In such a scenario, the two self-regulating media bodies are at best, toothless tigers.

No law for the protection of sources-
The protection of the identity of sources used by the journalists is an important element in how they unearth the truth. However, in India, there are no statutory rights accorded to journalists to protect their sources. In fact, in a court of law, a journalist may be held in contempt of court for not disclosing her sources. This makes uncovering the truth tenuous. The law makes speaking the truth a risky choice between future harassment by those being exposed and putting up with injustice and wrongdoing in society.

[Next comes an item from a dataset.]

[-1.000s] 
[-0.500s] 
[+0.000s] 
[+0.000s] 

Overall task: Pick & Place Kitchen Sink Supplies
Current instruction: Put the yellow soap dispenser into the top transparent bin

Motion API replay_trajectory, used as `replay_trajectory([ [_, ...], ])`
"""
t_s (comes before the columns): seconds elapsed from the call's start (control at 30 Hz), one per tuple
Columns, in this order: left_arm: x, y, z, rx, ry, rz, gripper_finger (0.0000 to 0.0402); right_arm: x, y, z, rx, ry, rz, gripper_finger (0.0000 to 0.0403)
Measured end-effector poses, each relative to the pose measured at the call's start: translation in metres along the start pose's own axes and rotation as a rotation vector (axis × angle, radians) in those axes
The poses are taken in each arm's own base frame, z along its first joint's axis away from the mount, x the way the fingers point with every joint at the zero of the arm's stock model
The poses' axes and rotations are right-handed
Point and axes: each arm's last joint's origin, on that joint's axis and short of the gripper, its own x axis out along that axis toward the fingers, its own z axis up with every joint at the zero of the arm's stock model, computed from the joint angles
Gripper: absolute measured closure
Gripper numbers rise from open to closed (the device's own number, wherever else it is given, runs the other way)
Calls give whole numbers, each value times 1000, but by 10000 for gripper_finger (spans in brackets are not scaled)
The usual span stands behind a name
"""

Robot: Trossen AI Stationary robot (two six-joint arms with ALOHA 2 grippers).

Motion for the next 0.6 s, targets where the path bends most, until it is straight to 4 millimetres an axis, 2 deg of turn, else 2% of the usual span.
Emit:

Should there be limits on media ownership?
News media ownership needs to be examined from the angle of press plurality. At present there are no regulations that impose limits oni) cross-media ownership,
ii) investment in news media by non-media organizations or
iii) news media organizations diversifying into non-media businesses. In fact, the Competition Commission of India that regulates markets to ensure that they remain competitive is blind to need for “plurality of views” in the media when it ratifies mergers. It is argued “that the media cannot, and should not, be bracketed with general commodities and services. The market for ideas is very different from that for, say, shoes or biscuits.”
In the interest of democracy it is essential that the exchange of ideas take place in an uninhibited manner where all citizens can access information free of bias and prejudice.

Proponents of free markets continue to argue that the government should not interfere in the market and let the media self-regulate. This principle engenders from Justice Holmes J.’s dissent in Abrams v. the United States in 1919, which laid the foundation of a marketplace of ideas theory. In his dissent note, he upheld that “the best test of truth is the power of the thought to get itself accepted in the competition of the market”. However, the marketplace of ideas can also suffer from market failure as it has in the case of the media by its failure to provide unbiased news. In the interest of democracy, it is essential that the exchange of ideas take place in an uninhibited manner where all citizens can access information free of bias and prejudice.

The Telecom Regulatory Authority of India (TRAI) has made significant recommendations with regard to media ownership, determination of market share and market power of media organisations with the idea of preserving the plurality of views. In the case of cross media ownership, TRAI recommends that relevant markets should be defined as per the language which is spoken by the majority of the people in the state. For instance, in West Bengal where Bengali is the main language, the same entity should not be allowed to enter both print and television in the interest of the plurality of views. However, a Bengali newspaper owner could be allowed to operate an Oriya TV channel in the state of Odisha. Recommendations by TRAI, however, need to be updated to incorporate online news consumption along with the traditional print and television media.

These measures along with ownership and investment structure disclosure norms that go beyond what is stipulated by the Companies Act would help in meeting the higher transparency standards required for the news media sector.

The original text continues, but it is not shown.